O melhor filme de 2024 até agora é um espetáculo cinematográfico

O melhor filme de 2024 até agora é um espetáculo cinematográfico

Denis Villeneuve parece ter a meta de superar-se a cada trabalho. Imbuído de oxigenar “Duna”, o enredo de ficção científica da série de Frank Herbert (1920-1986), publicada entre 1965 e 1985, logo um cult também no cinema, Villeneuve tratou de ignorar as saborosas doidices que David Lynch colocou em marcha na primeira transposição dos livros de Herbert para a tela grande, em 1984, e “Duna: Parte Um” (2021) é um espetáculo de luz e som com o melhor que a tecnologia deste insano século 21 pode oferecer.
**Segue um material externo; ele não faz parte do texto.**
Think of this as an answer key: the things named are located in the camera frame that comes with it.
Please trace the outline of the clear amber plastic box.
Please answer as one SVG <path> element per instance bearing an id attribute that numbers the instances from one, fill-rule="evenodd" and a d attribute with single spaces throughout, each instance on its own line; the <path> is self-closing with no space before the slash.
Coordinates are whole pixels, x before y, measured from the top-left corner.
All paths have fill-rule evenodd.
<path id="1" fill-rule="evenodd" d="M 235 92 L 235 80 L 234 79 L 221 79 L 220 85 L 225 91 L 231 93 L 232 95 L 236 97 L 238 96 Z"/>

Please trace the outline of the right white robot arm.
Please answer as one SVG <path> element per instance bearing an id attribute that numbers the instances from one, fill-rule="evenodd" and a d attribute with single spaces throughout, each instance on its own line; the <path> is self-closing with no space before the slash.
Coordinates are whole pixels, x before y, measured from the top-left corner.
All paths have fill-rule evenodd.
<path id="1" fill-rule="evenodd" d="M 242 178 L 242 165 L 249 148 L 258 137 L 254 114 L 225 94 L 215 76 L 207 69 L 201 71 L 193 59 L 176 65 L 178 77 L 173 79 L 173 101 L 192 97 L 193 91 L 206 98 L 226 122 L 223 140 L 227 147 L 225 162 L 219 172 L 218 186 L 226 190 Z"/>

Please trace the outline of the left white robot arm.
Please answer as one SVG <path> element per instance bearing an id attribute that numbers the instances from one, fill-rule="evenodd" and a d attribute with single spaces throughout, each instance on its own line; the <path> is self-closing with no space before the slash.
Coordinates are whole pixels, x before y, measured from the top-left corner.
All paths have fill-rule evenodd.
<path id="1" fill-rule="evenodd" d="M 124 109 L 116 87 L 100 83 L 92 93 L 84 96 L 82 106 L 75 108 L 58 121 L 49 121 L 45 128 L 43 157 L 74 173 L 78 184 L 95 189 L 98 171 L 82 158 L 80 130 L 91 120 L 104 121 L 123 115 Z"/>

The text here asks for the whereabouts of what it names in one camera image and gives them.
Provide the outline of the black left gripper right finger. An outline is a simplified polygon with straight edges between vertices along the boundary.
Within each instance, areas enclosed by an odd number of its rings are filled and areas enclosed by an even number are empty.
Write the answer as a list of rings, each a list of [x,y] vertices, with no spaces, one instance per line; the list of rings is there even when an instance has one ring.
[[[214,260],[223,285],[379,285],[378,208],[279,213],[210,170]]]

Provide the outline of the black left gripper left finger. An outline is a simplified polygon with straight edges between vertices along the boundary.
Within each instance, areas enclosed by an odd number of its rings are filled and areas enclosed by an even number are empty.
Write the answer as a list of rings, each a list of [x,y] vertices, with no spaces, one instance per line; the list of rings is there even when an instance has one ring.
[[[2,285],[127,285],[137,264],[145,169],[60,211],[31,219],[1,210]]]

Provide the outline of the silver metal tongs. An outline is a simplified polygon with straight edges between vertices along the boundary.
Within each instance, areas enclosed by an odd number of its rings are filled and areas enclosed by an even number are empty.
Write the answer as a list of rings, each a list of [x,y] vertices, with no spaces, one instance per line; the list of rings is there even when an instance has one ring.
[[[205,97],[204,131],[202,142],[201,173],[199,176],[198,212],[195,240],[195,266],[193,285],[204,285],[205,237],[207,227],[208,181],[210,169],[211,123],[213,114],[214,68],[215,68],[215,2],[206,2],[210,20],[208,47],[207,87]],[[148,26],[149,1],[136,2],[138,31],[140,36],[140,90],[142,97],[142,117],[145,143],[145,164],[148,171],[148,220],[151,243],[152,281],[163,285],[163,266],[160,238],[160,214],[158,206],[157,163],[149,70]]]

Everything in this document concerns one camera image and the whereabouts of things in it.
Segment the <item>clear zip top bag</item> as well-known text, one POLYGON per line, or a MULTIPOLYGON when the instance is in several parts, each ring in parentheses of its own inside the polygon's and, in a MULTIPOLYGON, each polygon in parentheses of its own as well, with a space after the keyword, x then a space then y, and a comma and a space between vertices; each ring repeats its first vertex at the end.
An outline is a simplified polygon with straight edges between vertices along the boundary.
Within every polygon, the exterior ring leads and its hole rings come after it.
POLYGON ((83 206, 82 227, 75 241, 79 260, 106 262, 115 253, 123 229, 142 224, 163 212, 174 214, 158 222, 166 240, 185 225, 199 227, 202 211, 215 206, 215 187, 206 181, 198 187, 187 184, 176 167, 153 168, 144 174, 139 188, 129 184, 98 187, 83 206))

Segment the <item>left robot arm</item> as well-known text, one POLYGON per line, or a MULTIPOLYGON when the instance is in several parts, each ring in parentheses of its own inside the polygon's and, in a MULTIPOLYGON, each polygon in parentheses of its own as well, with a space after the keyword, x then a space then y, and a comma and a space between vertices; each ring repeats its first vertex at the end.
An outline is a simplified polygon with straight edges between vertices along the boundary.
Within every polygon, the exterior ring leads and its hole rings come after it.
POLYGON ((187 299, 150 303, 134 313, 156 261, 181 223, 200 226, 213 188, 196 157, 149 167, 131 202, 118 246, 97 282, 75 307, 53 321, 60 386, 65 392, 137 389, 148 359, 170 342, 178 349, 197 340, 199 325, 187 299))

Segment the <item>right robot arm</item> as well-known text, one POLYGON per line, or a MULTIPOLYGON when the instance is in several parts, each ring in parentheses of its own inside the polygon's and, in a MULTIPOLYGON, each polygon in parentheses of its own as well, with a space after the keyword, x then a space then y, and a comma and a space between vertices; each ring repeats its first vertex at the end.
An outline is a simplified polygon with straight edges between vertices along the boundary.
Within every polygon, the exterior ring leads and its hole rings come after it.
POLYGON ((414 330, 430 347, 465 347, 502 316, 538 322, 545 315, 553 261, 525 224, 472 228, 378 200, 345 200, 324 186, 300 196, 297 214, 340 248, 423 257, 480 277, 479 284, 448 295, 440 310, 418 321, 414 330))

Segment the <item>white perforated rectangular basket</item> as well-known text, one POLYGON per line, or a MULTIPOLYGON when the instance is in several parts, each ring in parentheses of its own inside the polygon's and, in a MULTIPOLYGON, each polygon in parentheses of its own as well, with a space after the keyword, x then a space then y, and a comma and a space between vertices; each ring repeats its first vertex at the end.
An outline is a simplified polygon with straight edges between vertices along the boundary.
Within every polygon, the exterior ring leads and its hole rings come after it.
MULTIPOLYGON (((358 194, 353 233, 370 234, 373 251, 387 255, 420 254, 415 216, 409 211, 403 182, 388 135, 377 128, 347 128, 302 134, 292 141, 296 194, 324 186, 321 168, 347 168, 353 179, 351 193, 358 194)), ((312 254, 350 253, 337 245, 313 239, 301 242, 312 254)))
“Duna: Parte Dois”, a nova empreitada do diretor pela saga de um jovem monarca decaído em meio a uma acelerada metamorfose física e espiritual, reforça tudo quanto há de estranhamente belo no longa de três anos atrás, com a vantagem de poder exigir tudo de seu protagonista, maduro o bastante para convencer o público de que Paul Atreides é mesmo o homem certo na hora certa. Quase todo o roteiro, de Villeneuve e Jon Spaihts, gira em torno da força e das muitas vulnerabilidades de Paul, que encontra lugar em sua alma ingênua e benevolente para acomodar o gosto por disputas e justiça num tempo em que barbárie campeia. Sua espada vira, afinal, uma extensão de seu corpo, e Timothée Chalamet se alterna entre performances eminentemente braçais e sequências em que refina sua sensibilidade, marca de uma carreira mais e mais sólida, a fim de dominar também essa natureza de seu personagem. O resultado é nada menos que estarrecedor.

O espectador é outra vez despejado outra vez em Arrakis, planeta de atmosfera vermelha que lembra Marte, e cuja única riqueza são as especiarias, diligentemente guardadas por vermes titânicos que viram feras ao menor barulho. A população de Arrakis é subjugada por bárbaros que extraem todo o quinhão que podem desses recursos, sem que nunca herói nenhum jamais se levante contra eles. Até que surge Paul, que se atribui o papel de messias de Arrakis e se insurge contra os déspotas que usurpam seu povo, os Fremen.

O diretor volta a “Duna: Parte Um”, mostrando o funeral de Jamis, o guru anabolizado da tribo adversária interpretado por Babs Olusanmokun, derrotado numa peleja cruenta de que Paul sai vencedor. A primeira grande reviravolta é que o filho de Leto Atreides assume o lugar do rival morto, para surpresa de sua mãe Jessica. Assim como Chalamet, Rebecca Ferguson revela facetas inéditas da outrora soberana de Arrakis, e os dois passam a experimentar uma vida nômade e de privações, somando estoicismo a práticas místicas, gancho de que Villeneuve se serve para relembrar a importância ainda maior das especiarias, substâncias mágicas que aguçam a percepção, guardadas pelos imensos vermes subterrâneos que se insurgem contra os ocupantes da superfície quando se incomodam com o barulho.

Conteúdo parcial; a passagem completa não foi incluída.